• Task: Copy all the data exactly, except the pictures.

• Information provided:
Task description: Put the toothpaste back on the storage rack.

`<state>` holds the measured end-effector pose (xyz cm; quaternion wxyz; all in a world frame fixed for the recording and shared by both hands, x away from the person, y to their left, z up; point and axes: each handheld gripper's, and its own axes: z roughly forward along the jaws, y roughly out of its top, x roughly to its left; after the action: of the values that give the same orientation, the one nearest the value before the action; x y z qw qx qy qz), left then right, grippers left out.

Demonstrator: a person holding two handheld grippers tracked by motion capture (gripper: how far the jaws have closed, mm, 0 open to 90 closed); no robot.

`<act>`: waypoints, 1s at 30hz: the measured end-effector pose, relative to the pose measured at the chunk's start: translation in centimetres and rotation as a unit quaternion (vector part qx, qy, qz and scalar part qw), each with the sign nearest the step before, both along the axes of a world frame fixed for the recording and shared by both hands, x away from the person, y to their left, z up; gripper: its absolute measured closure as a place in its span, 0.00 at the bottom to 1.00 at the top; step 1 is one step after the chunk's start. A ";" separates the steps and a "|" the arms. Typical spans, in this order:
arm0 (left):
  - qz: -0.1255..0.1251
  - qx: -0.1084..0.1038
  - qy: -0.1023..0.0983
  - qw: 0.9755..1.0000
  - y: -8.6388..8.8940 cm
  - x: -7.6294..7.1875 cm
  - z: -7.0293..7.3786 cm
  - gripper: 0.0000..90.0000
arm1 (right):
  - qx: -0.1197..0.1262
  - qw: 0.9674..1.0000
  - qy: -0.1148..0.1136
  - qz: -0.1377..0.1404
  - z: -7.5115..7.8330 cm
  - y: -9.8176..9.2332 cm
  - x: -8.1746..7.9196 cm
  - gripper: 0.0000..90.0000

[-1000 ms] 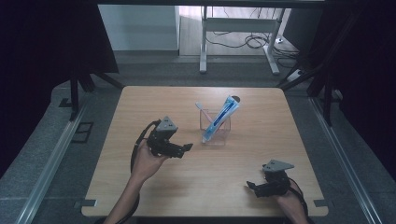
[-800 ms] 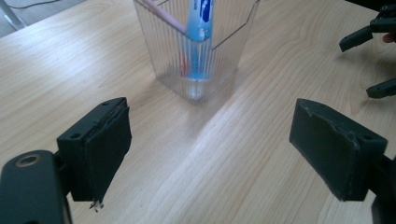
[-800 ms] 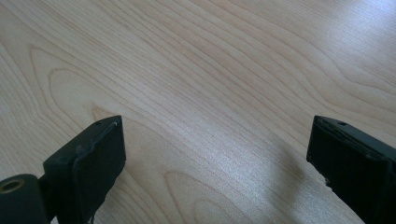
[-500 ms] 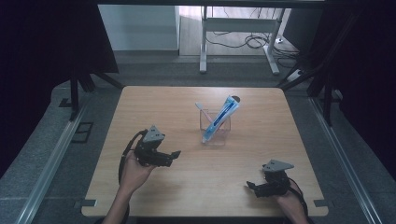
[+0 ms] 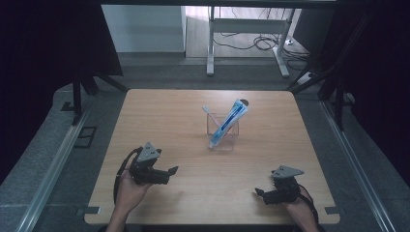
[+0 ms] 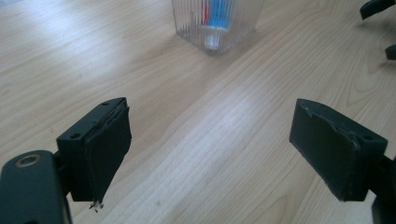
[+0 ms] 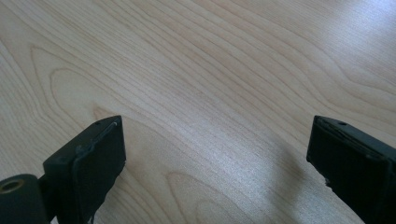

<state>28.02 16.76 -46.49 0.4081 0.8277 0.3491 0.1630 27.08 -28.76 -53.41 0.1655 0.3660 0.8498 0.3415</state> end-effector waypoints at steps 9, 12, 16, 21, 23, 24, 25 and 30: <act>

• Output of the task:
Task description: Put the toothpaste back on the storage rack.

`<state>` holds the measured end-effector pose (xyz cm; quaternion wxyz; all in a world frame fixed for the recording and shared by both hands, x away from the person, y to their left, z up; point and axes: each handheld gripper's, and its own axes: z roughly forward along the jaws, y roughly out of its top, x roughly to its left; after the action: of the values that give the same orientation, the one nearest the value before the action; x y z qw qx qy qz), left then right, grippers left out.

Demonstrator: a person holding two handheld grippers tracked by motion capture (gripper: how far the jaws have closed, mm, 0 open to 90 closed); no robot.

`<act>`: waypoints, 1s at 30hz: the measured end-effector pose, relative to the pose measured at the chunk's start: translation in centimetres and rotation as a unit quaternion (vector part qx, qy, qz and scalar part qw), each with the sign nearest the step before, both along the axes of a world frame fixed for the recording and shared by both hands, x away from the person, y to their left, z up; gripper: its absolute measured closure as a place in its span, 0.00 at the bottom to 1.00 at the top; step 1 is one step after the chunk's start. A ";" separates the steps and a "|" the arms. Typical spans, in this order:
arm0 (left):
  - qz: -0.1255..0.1251
  - qx: -0.1084..0.1038
  - qy: -0.1023..0.0983
  - qw: 0.9755..1.0000
  - y: -8.6388..8.8940 cm
  - x: -7.6294..7.1875 cm
  - z: -7.0293..7.3786 cm
  - gripper: 0.0000..90.0000
arm1 (right):
  - qx: -0.1197..0.1262
  - qw: 0.9674..1.0000
  - qy: -0.1148..0.1136
  - qz: -0.1377..0.1404
  - z: -7.5115..7.8330 cm
  - y: -9.8176..9.2332 cm
  - x: -8.1746..7.9196 cm
  - gripper: 0.0000..90.0000

[-1000 ms] 
[-800 ms] 
[-800 ms] 
[-500 ms] 
[+0 ms] 
[+0 ms] 
[+0 ms] 

<state>28.02 16.76 -46.49 0.4081 0.8277 0.3491 0.1630 27.08 -28.76 -53.41 0.1655 0.3660 0.8498 0.3415</state> end-effector waypoints at steps 9, 12, 16, 21, 23, 24, 25 and 30: <act>

No more output is required for this exercise.